Świat

Czy Zachód ukarze Kreml za sprawę Nawalnego?

Aleksiej Nawalny jest uważany za „głównego wroga Putina”. Aleksiej Nawalny jest uważany za „głównego wroga Putina”. Tatyana Makeyeva / Reuters / Forum
Nowiczok w organizmie Nawalnego jest jak pieczęć urzędowa Kremla. Jak na tę sytuację zareaguje Zachód, a jak coraz bardziej sfrustrowane społeczeństwo rosyjskie?

Rewelacje z Berlina nie mogły zaskoczyć rosyjskich władz. Ani nikogo, kto pamięta sprawę Skripalów otrutych nowiczokiem w 2018 r. w Salisbury w Wielkiej Brytanii. Aleksiej Nawalny, który trafił do szpitala w Omsku na Syberii 20 sierpnia, już cztery dni później dzięki silnej presji medialnej i politycznej, także z zagranicy, został przetransportowany do specjalistycznej niemieckiej kliniki.

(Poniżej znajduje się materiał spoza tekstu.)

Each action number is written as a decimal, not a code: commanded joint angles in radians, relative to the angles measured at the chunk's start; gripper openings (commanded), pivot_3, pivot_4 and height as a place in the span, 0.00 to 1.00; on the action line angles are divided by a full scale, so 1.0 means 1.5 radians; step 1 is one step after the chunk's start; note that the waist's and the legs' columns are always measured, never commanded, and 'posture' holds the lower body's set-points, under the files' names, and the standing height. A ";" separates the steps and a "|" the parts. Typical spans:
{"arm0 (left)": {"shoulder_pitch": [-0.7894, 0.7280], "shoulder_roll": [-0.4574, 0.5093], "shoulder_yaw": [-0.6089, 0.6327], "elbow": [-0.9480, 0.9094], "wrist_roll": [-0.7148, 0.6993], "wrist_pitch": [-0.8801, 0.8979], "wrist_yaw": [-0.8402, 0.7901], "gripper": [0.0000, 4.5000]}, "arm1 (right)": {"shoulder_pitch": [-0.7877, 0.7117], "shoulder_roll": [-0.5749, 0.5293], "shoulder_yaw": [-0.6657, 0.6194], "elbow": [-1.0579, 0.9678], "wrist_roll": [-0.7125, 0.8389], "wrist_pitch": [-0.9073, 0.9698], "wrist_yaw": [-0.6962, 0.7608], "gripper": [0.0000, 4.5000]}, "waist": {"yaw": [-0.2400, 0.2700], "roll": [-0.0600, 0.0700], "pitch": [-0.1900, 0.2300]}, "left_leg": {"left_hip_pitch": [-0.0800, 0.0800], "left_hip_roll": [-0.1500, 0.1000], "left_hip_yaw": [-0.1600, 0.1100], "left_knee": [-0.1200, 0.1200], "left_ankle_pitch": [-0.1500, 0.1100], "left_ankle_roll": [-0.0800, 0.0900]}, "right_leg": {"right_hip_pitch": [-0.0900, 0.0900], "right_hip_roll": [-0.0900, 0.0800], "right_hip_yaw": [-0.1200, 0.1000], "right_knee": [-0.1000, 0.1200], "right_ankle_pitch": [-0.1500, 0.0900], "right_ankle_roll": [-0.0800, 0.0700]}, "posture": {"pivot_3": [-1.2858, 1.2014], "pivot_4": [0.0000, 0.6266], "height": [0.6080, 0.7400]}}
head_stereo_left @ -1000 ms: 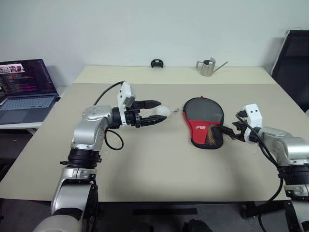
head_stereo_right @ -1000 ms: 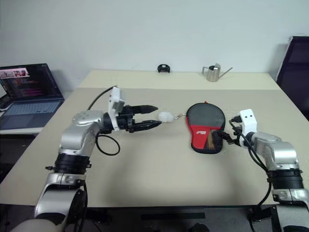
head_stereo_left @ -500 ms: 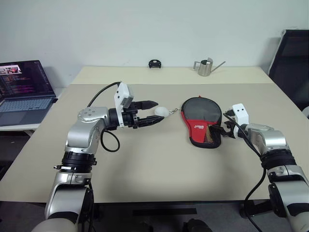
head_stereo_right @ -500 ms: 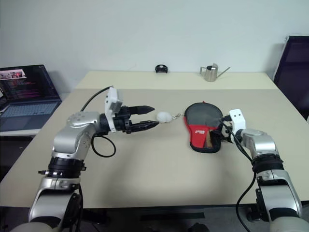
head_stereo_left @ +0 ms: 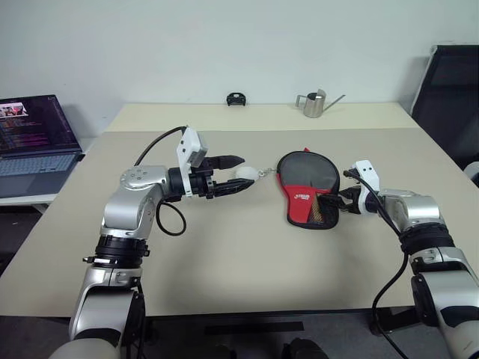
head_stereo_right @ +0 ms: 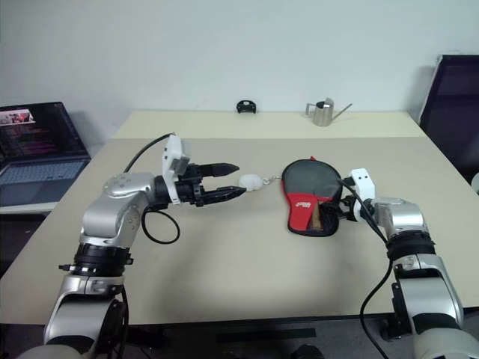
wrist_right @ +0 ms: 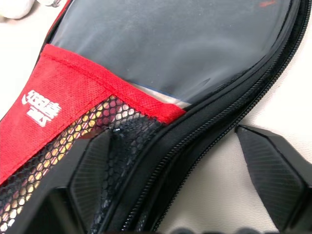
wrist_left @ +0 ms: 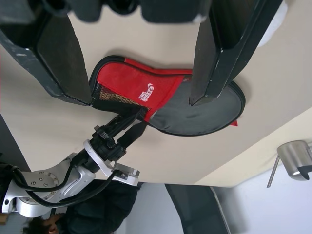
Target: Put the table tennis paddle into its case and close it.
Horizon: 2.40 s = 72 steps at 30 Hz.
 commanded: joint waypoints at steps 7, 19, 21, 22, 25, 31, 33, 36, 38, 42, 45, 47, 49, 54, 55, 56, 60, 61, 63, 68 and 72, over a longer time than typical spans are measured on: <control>-0.003 0.010 0.002 -0.028 -0.014 -0.009 0.003 0.76 | 0.002 0.026 -0.009 0.014 -0.006 0.018 0.002 0.24 | -0.002 0.000 0.000 | 0.000 0.000 0.000 0.000 0.000 0.000 | 0.000 0.000 0.000 0.001 0.000 0.000 | 0.52 0.24 1.00; 0.053 0.067 0.002 -0.040 -0.015 -0.002 -0.033 0.76 | 0.011 0.033 -0.067 -0.041 0.039 0.129 -0.025 0.00 | -0.001 0.000 0.000 | 0.001 0.000 0.000 0.000 0.000 0.000 | 0.000 0.000 0.000 0.001 0.000 0.000 | 0.52 0.24 1.00; 0.085 0.092 0.001 -0.058 -0.023 0.011 -0.054 0.76 | 0.025 0.040 -0.083 -0.105 0.069 0.191 -0.034 0.00 | -0.002 0.000 0.000 | 0.000 0.000 0.000 0.000 0.000 0.000 | 0.000 0.000 0.000 0.001 0.000 0.000 | 0.52 0.24 1.00; 0.102 0.104 -0.003 -0.069 -0.025 0.013 -0.067 0.76 | 0.034 0.044 -0.088 -0.141 0.082 0.220 -0.038 0.00 | -0.002 0.000 0.000 | 0.000 0.000 0.000 -0.001 0.000 0.000 | 0.000 0.000 0.000 0.001 0.000 0.000 | 0.52 0.24 1.00; 0.137 0.127 -0.005 -0.098 -0.038 0.030 -0.085 0.76 | 0.061 0.051 -0.095 -0.242 0.110 0.287 -0.048 0.00 | -0.001 0.000 0.000 | -0.001 0.000 -0.001 -0.001 0.000 0.000 | -0.001 0.000 0.000 -0.001 0.000 0.000 | 0.52 0.24 1.00; 0.200 0.153 -0.010 -0.167 -0.070 0.068 -0.099 0.76 | 0.117 0.059 -0.112 -0.408 0.160 0.401 -0.072 0.00 | 0.000 0.000 0.000 | -0.002 0.000 -0.001 -0.001 0.000 0.000 | -0.001 -0.001 0.000 -0.001 0.000 0.000 | 0.52 0.24 1.00; 0.214 0.161 -0.013 -0.187 -0.078 0.075 -0.105 0.76 | 0.140 0.061 -0.114 -0.458 0.178 0.434 -0.079 0.00 | 0.001 0.000 0.000 | -0.002 0.000 -0.001 -0.001 0.000 0.000 | -0.001 -0.001 0.000 -0.001 0.000 0.000 | 0.52 0.24 1.00; 0.233 0.174 -0.020 -0.209 -0.089 0.081 -0.120 0.76 | 0.176 0.070 -0.120 -0.529 0.205 0.483 -0.091 0.00 | 0.001 0.000 0.000 | -0.002 0.000 -0.001 -0.001 0.000 0.000 | -0.001 -0.001 -0.001 -0.001 0.000 0.000 | 0.52 0.24 1.00; 0.238 0.180 -0.023 -0.217 -0.095 0.083 -0.125 0.76 | 0.192 0.075 -0.126 -0.561 0.217 0.506 -0.099 0.00 | 0.001 0.000 0.000 | -0.002 0.000 -0.001 -0.001 0.000 0.000 | -0.001 -0.001 0.000 -0.001 0.000 0.000 | 0.52 0.24 1.00; 0.247 0.187 -0.029 -0.231 -0.101 0.087 -0.135 0.76 | 0.225 0.077 -0.134 -0.620 0.240 0.549 -0.106 0.00 | 0.003 0.000 0.000 | -0.002 0.000 -0.001 -0.001 0.000 0.000 | -0.001 -0.001 -0.001 -0.001 0.000 0.000 | 0.52 0.24 1.00; 0.253 0.188 -0.033 -0.237 -0.106 0.088 -0.137 0.76 | 0.248 0.074 -0.143 -0.656 0.254 0.575 -0.108 0.00 | 0.003 0.000 0.000 | -0.002 0.000 -0.001 -0.001 0.000 0.000 | -0.001 -0.001 -0.001 -0.001 0.000 0.000 | 0.52 0.24 1.00; 0.258 0.191 -0.038 -0.245 -0.112 0.092 -0.143 0.76 | 0.265 0.071 -0.150 -0.682 0.264 0.597 -0.108 0.00 | 0.004 0.000 0.000 | -0.002 0.000 -0.001 -0.002 0.000 0.000 | -0.001 -0.001 0.000 -0.001 0.000 0.000 | 0.52 0.24 1.00; 0.260 0.193 -0.042 -0.250 -0.117 0.094 -0.144 0.76 | 0.283 0.067 -0.154 -0.707 0.278 0.615 -0.107 0.00 | 0.005 0.000 0.000 | -0.002 0.000 -0.001 -0.002 0.000 0.000 | -0.001 -0.001 -0.001 -0.001 0.000 0.000 | 0.52 0.24 1.00; 0.260 0.194 -0.047 -0.255 -0.121 0.097 -0.141 0.76 | 0.321 0.057 -0.160 -0.742 0.316 0.619 -0.117 0.00 | 0.007 0.000 0.000 | -0.001 0.000 -0.001 -0.002 0.000 0.000 | -0.001 -0.001 -0.001 -0.002 0.000 0.000 | 0.52 0.24 1.00; 0.260 0.195 -0.047 -0.257 -0.122 0.098 -0.141 0.76 | 0.329 0.055 -0.162 -0.749 0.326 0.619 -0.121 0.00 | 0.007 0.000 0.000 | -0.001 0.000 -0.001 -0.002 0.000 0.000 | -0.001 -0.001 -0.001 -0.002 0.000 0.000 | 0.52 0.24 1.00; 0.260 0.195 -0.048 -0.258 -0.122 0.099 -0.142 0.76 | 0.337 0.054 -0.165 -0.754 0.337 0.619 -0.127 0.00 | 0.007 0.000 0.000 | -0.001 0.000 -0.001 -0.002 0.000 0.000 | -0.001 -0.001 -0.001 -0.002 0.000 0.000 | 0.52 0.24 1.00; 0.259 0.193 -0.050 -0.260 -0.123 0.103 -0.140 0.76 | 0.361 0.050 -0.175 -0.769 0.376 0.619 -0.152 0.00 | 0.007 0.000 0.000 | -0.001 0.000 -0.001 -0.002 0.000 0.000 | 0.000 -0.001 -0.001 -0.002 0.000 0.000 | 0.52 0.24 1.00; 0.259 0.193 -0.051 -0.262 -0.123 0.104 -0.140 0.76 | 0.364 0.049 -0.177 -0.771 0.384 0.619 -0.158 0.00 | 0.008 0.000 0.000 | -0.001 0.000 -0.001 -0.002 0.000 0.000 | 0.000 -0.001 -0.001 -0.002 0.000 0.000 | 0.52 0.24 1.00; 0.259 0.193 -0.052 -0.264 -0.124 0.106 -0.139 0.76 | 0.372 0.045 -0.181 -0.773 0.401 0.619 -0.171 0.00 | 0.008 0.000 0.000 | -0.001 0.000 -0.001 -0.001 0.000 0.000 | 0.000 -0.001 -0.001 -0.002 0.000 0.000 | 0.52 0.24 1.00; 0.256 0.192 -0.055 -0.263 -0.124 0.107 -0.137 0.76 | 0.382 0.036 -0.186 -0.770 0.429 0.619 -0.198 0.00 | 0.010 0.000 0.000 | -0.001 0.000 -0.001 -0.001 0.000 0.000 | 0.000 -0.001 -0.001 -0.002 0.000 0.000 | 0.52 0.24 1.00; 0.254 0.192 -0.056 -0.264 -0.123 0.107 -0.134 0.76 | 0.388 0.041 -0.186 -0.761 0.428 0.619 -0.226 0.00 | 0.010 0.000 0.000 | -0.001 0.000 -0.001 -0.002 0.000 0.000 | 0.000 -0.001 -0.001 -0.002 0.000 0.000 | 0.52 0.24 1.00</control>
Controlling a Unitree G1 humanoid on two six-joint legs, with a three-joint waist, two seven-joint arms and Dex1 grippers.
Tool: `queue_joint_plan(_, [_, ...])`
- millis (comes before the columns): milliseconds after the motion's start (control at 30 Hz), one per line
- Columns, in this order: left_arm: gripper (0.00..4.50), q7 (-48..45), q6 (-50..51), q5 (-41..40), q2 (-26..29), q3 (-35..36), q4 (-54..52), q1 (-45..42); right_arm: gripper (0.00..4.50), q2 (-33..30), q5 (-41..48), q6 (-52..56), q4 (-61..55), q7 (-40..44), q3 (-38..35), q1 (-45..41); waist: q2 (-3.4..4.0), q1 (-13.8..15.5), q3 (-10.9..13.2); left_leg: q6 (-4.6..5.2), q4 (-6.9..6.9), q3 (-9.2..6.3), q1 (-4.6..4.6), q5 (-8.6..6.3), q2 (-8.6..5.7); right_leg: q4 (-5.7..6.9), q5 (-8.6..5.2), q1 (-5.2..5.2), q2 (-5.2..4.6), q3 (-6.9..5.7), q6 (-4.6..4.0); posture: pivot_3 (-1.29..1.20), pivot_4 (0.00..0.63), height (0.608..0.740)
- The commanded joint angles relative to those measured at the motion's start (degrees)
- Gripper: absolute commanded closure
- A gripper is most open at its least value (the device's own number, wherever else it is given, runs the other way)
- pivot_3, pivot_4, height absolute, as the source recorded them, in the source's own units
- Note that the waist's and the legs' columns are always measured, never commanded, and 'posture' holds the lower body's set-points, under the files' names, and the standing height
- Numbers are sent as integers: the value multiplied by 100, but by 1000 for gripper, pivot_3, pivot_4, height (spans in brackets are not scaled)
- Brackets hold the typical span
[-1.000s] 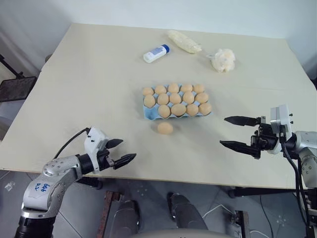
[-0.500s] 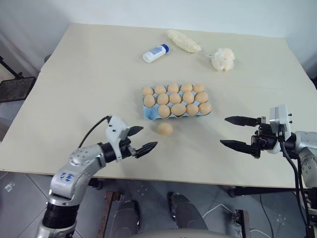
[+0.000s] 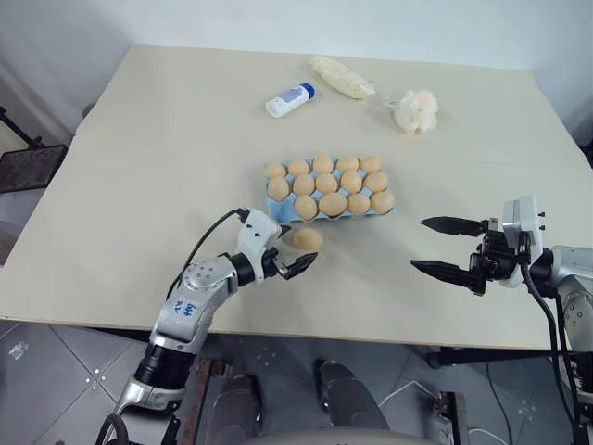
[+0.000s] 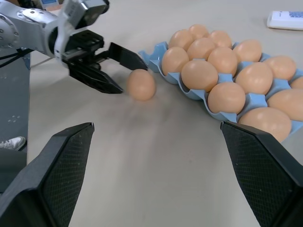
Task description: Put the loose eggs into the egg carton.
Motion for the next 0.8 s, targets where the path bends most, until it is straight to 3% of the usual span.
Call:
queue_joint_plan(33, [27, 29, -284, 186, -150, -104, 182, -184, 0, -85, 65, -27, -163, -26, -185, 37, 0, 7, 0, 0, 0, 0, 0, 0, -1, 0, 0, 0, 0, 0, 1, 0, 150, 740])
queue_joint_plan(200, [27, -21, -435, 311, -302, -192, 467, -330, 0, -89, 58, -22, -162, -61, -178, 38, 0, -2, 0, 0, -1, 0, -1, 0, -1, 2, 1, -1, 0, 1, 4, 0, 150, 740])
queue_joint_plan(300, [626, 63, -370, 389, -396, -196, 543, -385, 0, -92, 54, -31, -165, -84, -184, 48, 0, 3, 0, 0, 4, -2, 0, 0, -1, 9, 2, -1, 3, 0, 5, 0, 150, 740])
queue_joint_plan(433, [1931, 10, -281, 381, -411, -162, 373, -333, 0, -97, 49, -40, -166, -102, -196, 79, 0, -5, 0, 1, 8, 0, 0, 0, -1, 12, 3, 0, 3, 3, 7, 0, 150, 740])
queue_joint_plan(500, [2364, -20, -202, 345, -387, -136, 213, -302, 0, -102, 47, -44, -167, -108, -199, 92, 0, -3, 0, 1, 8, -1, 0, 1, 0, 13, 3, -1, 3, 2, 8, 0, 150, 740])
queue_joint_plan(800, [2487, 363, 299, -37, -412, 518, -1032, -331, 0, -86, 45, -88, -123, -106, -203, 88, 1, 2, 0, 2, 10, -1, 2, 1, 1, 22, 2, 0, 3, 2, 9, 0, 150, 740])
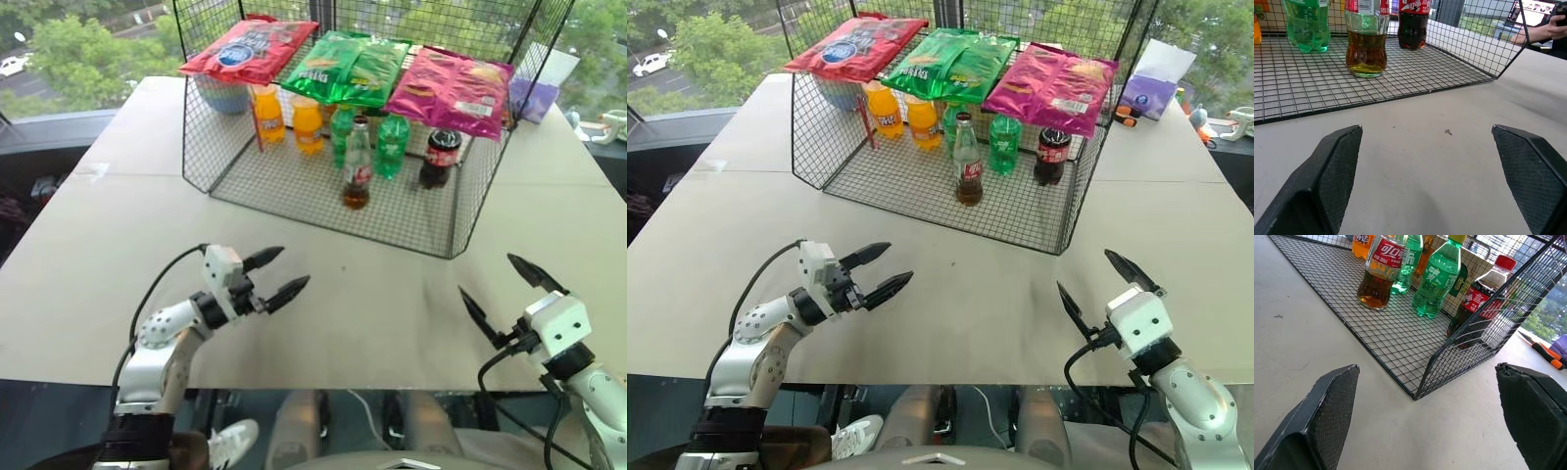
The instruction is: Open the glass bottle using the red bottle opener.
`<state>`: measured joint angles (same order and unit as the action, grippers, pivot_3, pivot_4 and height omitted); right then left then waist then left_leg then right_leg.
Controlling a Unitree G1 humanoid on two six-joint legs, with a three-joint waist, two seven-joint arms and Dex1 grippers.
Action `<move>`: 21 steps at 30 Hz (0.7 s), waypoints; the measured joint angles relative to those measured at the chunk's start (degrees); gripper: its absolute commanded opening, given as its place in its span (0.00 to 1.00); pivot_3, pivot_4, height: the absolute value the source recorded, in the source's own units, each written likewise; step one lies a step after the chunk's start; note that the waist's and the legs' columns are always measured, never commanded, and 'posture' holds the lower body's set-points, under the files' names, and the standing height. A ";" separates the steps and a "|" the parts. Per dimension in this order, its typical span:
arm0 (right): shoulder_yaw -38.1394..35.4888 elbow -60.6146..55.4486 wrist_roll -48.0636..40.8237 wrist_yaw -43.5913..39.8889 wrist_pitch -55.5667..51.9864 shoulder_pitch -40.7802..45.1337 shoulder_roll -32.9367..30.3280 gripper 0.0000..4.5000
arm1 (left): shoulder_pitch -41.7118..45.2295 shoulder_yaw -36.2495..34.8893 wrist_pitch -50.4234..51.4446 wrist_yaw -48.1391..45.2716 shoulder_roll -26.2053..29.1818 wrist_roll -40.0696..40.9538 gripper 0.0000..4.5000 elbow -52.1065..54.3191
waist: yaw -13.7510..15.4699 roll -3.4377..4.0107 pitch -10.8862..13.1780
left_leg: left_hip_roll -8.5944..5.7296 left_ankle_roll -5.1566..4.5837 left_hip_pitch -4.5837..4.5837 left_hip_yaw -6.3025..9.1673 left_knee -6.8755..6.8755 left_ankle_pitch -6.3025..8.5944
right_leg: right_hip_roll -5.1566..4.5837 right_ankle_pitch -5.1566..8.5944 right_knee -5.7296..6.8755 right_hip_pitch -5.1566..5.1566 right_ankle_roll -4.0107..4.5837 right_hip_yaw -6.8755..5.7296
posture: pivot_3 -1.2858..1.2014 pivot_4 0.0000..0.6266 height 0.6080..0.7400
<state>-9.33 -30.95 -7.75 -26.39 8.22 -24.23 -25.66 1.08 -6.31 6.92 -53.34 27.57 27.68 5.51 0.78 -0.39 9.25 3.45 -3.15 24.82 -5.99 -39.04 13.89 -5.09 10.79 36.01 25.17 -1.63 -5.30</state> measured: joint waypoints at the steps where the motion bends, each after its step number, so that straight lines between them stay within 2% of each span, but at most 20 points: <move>1: 0.00 0.00 0.00 0.00 0.00 0.00 0.00 1.00 | 0.00 0.00 0.00 0.00 0.00 0.00 0.97 0.00 | 0.00 0.00 0.00 | 0.00 0.00 0.00 0.00 0.00 0.00 | 0.00 0.00 0.00 0.00 0.00 0.00 | 0.52 0.24 0.91; 3: 0.21 -0.03 -0.21 -0.05 0.09 0.12 0.59 1.00 | 1.77 -0.32 0.17 1.77 -0.83 0.00 0.97 -1.35 | 0.13 0.00 0.00 | 0.00 0.00 0.01 0.02 0.00 0.00 | 0.00 0.00 0.00 0.00 0.00 -0.03 | 0.52 0.24 0.91; 6: 3.24 -2.40 -3.56 -1.39 -0.75 2.44 1.39 1.00 | 9.16 -3.81 1.37 7.89 -3.03 0.76 0.97 -6.71 | 0.06 -0.01 0.01 | 0.01 0.00 -0.02 0.09 -0.08 -0.02 | 0.05 -0.01 0.08 -0.05 0.00 -0.05 | 0.52 0.24 0.91; 14: 6.67 -12.49 -8.65 -3.09 -8.10 9.77 -1.23 1.00 | 19.31 -6.90 6.55 14.24 -2.98 1.51 0.97 -16.84 | 0.20 -0.08 0.03 | -0.17 -0.27 0.02 0.09 -0.08 -0.17 | 0.10 -0.01 0.05 -0.11 0.00 -0.06 | 0.52 0.24 0.91; 21: 8.20 -18.75 -11.64 -3.29 -14.61 13.69 -3.65 1.00 | 34.89 -7.08 4.61 17.52 -1.46 -3.24 0.97 -32.19 | 0.14 -0.19 0.03 | -0.22 -0.29 -0.01 0.11 -0.14 -0.16 | 0.08 -0.01 -0.02 -0.24 -0.01 -0.08 | 0.52 0.24 0.91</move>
<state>-1.13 -49.70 -19.40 -29.68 -6.39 -10.54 -29.31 35.97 -13.39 11.53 -35.83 26.12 24.44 -26.69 0.92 -0.58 9.28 3.24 -3.44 24.81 -5.88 -39.17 13.73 -5.01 10.78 35.99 24.93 -1.64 -5.39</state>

Rosyjscy lekarze oficjalnie nie znaleźli w jego ciele żadnej toksyny – sugerowali „przeciążenie organizmu”, cukrzycę, a nawet nadużycie narkotyków. Tymczasem raport laboratorium Bundeswehry potwierdza jednoznacznie, że Nawalny został otruty substancją z grupy nowiczoków. Niemiecki rząd zażądał od Rosji wyjaśnień, a Kreml zareagował schematycznie: rzecznik prezydenta Dmitrij Pieskow stwierdził, że kraj nie został oficjalnie poinformowany o wnioskach z raportu niemieckich śledczych, więc na razie sprawy nie ma. Formalnie nadało jej bieg wezwanie ambasadora Rosji do resortu spraw zagranicznych Niemiec. Wszyscy zarazem pytali: dlaczego otruto Nawalnego, dlaczego właśnie teraz i jakie będą tego skutki? Bo że będą, to jest jasne.

Czytaj też: Wielka inwigilacja w Rosji

Dlaczego akurat Nawalny?

Aleksiej Nawalny, określany mianem „głównego wroga Putina” opozycjonista numer jeden, nie jest u siebie tak popularny jak na Zachodzie. Co prawda jako szef Fundacji Przeciw Korupcji od lat prowadzi skuteczną kampanię informacyjną, obnażając mechanizmy funkcjonowania władz na każdym jej szczeblu.